Jenn tells Tamra that she’s also a cheater because she started dating Eddie while she was still married to Simon. (To be fair, they were allegedly separated.) Tamra responds that she’s been married for 15 years, which doesn’t really put that accusation to bed. Regardless, I’m tired of having to care about this! We’re also just ignoring the very real possibility that Jenn may be okay with Ryan doing whatever he wants on this side and is feigning disappointment in front of the women because this is Orange County and monogamy (theoretically) rules!
But moving on, Taylor has a blink-and-you-miss-it appearance to discuss her tiff with Heather over her fake movie in Oklahoma. Apparently, Heather texted Taylor “where is Oklahoma?” when she offered her a role, which Heather blames on her lack of geographical knowledge. I don’t really buy this because Heather prides herself on being intelligent. However, if she were to have one educational blindspot, it would be on-brand for her not to be aware of any other place outside of California and New York. Anyhow, Heather gives another one of her corporate-sounding apologies before Taylor and her giant bang are eventually shooed off.
Then we move on to Gina, who’s a ball of emotions and a waterfall of eyeliner every time she opens her mouth. When Andy gets on the topic of her divorce from Matt, she continues to downplay his abuse and credits all her trauma to his affair. However, the more she talks about how much the incident doesn’t affect her, the more it sounds like it really does. I would assume that between infidelity and being physically attacked, the former is easier to focus on. I also just believe she doesn’t want to keep rehashing the incident publicly while they’re co-parenting.
Still, it’s uncomfortable hearing her repeat on national TV that it was an “isolated” assault and she knows that Matt “isn’t that person” when that’s the exact logic victims use to return to their abusive partners. Again, I’m not criticizing her because these are typical behaviors of a woman in her situation. However, I would rather watch this conservation with a therapist or literally anyone but Andy!
So we move on to something a bit more fun… Child Protective Services! I hate Shannon for giving me a reason to side with Gina in an argument. But she really screwed up with the comment she made about CPS almost taking Gina’s children after her DUI. Instead of taking a note from Heather’s book and giving an emotionless but adequate apology, she claims she already apologized after Jenn snitched on her—which isn’t true. She literally denied she ever said it before having a panic attack.
This is when Gina starts screaming, “My children! MY CHILDREN!” at the top of her lungs. At this point, I’m used to Gina’s eyes bulging out of her head, but the Black Swan eye makeup she’s wearing—plus whatever injection has pulled her eyebrows to her hairline—makes her look even goofier. But it added some much-needed kookiness to this oddly serious (by RHOC standards) conference. I also laughed when Gina said Shannon created “clickbait” with her accusation that her kids are going to have to see one day, as if journalists were reporting on this comment like Trump’s indictments.

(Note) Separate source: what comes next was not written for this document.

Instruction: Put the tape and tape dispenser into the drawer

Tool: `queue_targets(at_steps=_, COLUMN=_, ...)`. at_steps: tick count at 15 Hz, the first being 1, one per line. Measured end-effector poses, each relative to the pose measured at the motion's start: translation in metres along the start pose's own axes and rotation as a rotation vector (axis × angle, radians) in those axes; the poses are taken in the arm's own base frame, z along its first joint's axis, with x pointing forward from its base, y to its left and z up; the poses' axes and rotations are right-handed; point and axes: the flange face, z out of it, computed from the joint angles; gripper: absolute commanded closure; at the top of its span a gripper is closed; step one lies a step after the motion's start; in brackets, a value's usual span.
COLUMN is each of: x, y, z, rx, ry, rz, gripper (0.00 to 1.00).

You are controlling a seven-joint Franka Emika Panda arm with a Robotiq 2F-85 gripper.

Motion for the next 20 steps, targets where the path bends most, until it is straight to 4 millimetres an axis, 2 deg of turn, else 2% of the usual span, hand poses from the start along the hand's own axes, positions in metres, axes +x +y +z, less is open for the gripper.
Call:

If the reunion was filmed a couple of weeks later, this is obviously where Gina would throw Shannon’s DUI back in her face. Instead, Bravo inserts an intertitle with information for anyone struggling with alcohol.
Next week, it seems like we’ll be getting into everyone’s made-up issues with Heather. And I’m already annoyed watching Emily resurrect Snuffleupagus-gate in a preview. The best we can hope for is for Vicki to pop up from behind a couch like Ghostface and make us laugh with more of her happy-ending stories. Right now, it doesn’t seem like she’ll be showing up, but you can never count out Vicki when it comes to getting her screen time.